It's more likely they will make it to the finish than not - The Vuelta has Government support and by extension the health authorities - How did the Giro or TDF get lucky ? They had a strong set of protocols which worked as well as expected - The fact is that all sports have suffered positive cases and then they follow the health protocols- We have to realise that Europeans take a different attitude to living with the virus - The more pertinent thing is that Australia has to be more flexible to get their international sporting events organised for the first quarter of 2021 - If we look at cycling, only a few Aussies are returning home because of quarantine requirements and passenger caps on planes - Realistically, Australia with its low number of cases should be the first port of call for international sporting events - For example, the major co-sanctioned Golf tournaments have been cancelled, the TDU is a 50/50 chance, while the Aus Open tennis is still negotiating quarantine rules, while the F1 is no certainty.
 
Something brought up earlier in the thread, but worth remembering. If you don't get really sick, you are probably not going to have the most robust antibody response. This has relevance to vaccination, re-infection, and seroprevalence analyses.

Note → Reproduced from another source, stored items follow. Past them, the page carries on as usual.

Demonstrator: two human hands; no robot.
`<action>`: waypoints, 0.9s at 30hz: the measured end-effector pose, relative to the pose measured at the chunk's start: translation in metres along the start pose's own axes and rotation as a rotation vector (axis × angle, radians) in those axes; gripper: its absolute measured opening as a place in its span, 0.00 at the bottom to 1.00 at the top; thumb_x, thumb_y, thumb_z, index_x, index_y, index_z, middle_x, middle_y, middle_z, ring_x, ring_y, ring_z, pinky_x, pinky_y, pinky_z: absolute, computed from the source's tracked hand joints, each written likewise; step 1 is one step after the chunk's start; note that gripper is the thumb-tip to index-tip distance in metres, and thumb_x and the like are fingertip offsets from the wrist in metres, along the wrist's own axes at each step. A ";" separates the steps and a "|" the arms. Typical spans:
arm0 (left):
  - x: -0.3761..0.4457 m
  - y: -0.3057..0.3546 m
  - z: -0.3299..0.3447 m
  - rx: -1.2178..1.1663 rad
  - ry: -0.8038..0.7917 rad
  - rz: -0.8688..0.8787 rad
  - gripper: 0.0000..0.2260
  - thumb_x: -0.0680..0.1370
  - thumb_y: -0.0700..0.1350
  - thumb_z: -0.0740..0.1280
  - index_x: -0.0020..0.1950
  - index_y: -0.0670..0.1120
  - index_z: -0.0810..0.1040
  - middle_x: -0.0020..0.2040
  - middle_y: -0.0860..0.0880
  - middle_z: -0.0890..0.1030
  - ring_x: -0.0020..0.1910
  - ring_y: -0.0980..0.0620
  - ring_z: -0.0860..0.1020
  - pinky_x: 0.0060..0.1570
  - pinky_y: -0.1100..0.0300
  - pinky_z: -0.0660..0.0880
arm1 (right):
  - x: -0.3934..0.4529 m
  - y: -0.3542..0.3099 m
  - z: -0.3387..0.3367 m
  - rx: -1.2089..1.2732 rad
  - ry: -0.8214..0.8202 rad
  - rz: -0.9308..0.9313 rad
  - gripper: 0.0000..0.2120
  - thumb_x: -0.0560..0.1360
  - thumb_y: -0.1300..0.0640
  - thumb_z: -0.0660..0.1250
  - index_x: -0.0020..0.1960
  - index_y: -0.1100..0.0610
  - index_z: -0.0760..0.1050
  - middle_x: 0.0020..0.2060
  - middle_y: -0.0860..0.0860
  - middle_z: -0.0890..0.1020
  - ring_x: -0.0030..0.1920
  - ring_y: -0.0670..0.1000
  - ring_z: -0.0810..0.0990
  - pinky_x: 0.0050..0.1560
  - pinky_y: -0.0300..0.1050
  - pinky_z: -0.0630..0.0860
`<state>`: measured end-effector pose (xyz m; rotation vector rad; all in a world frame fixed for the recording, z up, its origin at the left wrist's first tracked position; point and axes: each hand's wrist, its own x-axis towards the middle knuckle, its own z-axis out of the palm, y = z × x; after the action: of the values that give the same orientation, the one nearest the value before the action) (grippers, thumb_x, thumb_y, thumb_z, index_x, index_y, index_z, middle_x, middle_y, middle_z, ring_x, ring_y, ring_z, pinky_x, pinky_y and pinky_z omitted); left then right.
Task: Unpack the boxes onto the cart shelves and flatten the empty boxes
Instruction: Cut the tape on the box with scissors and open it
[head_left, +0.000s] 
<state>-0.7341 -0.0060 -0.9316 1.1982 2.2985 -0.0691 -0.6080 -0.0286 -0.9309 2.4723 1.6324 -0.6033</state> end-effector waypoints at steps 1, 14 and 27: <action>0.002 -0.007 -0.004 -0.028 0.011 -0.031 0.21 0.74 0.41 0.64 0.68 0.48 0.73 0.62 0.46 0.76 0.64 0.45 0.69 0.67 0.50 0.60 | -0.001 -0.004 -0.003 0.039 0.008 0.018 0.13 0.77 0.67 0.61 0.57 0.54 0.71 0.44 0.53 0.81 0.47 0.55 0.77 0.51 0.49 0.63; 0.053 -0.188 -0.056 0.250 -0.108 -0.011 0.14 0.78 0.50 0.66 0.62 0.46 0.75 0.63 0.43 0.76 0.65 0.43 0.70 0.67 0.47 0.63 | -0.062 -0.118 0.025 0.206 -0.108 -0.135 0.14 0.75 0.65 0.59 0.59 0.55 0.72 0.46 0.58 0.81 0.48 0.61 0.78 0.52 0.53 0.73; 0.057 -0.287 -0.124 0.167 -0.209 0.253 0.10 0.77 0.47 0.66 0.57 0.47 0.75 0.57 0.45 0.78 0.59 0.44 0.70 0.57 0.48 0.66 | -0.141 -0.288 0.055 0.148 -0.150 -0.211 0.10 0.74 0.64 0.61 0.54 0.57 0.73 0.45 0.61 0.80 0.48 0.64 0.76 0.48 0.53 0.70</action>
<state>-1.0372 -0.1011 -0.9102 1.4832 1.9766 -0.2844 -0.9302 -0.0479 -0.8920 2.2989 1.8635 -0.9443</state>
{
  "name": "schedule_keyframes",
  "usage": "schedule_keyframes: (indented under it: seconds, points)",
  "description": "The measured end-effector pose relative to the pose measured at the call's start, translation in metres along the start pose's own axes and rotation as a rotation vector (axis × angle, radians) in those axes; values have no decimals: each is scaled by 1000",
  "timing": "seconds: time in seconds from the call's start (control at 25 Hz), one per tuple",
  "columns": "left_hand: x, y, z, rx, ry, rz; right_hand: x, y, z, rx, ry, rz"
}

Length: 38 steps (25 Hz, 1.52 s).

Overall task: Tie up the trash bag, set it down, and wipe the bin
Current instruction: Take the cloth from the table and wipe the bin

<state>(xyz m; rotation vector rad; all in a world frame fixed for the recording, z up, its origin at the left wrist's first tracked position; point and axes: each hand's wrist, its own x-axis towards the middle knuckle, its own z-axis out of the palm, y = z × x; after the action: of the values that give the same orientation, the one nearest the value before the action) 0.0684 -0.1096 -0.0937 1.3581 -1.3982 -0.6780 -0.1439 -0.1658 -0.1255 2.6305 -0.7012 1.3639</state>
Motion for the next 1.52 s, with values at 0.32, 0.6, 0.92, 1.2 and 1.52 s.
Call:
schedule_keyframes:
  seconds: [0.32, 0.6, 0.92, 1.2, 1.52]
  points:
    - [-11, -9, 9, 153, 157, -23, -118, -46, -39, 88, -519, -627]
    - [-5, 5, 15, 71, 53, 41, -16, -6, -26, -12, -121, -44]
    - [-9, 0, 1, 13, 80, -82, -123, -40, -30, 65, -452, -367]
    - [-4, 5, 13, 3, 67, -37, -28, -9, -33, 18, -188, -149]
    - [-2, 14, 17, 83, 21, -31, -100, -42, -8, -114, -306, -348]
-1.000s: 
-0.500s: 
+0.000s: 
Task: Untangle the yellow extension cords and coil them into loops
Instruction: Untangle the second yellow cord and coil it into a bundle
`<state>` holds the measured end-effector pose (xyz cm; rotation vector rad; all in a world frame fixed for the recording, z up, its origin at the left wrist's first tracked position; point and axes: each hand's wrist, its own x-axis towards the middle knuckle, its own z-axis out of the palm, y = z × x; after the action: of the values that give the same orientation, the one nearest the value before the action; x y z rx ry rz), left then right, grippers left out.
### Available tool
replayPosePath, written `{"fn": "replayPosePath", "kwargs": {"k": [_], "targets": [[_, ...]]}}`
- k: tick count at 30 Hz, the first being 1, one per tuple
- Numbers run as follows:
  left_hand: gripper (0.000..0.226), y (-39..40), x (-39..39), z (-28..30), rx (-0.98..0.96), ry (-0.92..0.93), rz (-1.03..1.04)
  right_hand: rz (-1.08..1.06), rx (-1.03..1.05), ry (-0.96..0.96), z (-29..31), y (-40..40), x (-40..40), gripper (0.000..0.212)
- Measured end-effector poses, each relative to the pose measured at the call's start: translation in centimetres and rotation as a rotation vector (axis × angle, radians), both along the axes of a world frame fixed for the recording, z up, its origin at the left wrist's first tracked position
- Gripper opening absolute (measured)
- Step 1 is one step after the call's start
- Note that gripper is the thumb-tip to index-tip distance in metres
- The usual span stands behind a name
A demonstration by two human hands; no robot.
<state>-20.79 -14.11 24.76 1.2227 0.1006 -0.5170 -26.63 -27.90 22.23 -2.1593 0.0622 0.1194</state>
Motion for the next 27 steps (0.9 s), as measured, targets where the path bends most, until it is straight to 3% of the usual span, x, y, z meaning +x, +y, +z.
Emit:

Using sequential serum samples collected up to 94 d post onset of symptoms (POS) from 65 individuals with real-time quantitative PCR-confirmed SARS-CoV-2 infection, we show seroconversion (immunoglobulin (Ig)M, IgA, IgG) in >95% of cases and neutralizing antibody responses when sampled beyond 8 d POS. We show that the kinetics of the neutralizing antibody response is typical of an acute viral infection, with declining neutralizing antibody titres observed after an initial peak, and that the magnitude of this peak is dependent on disease severity.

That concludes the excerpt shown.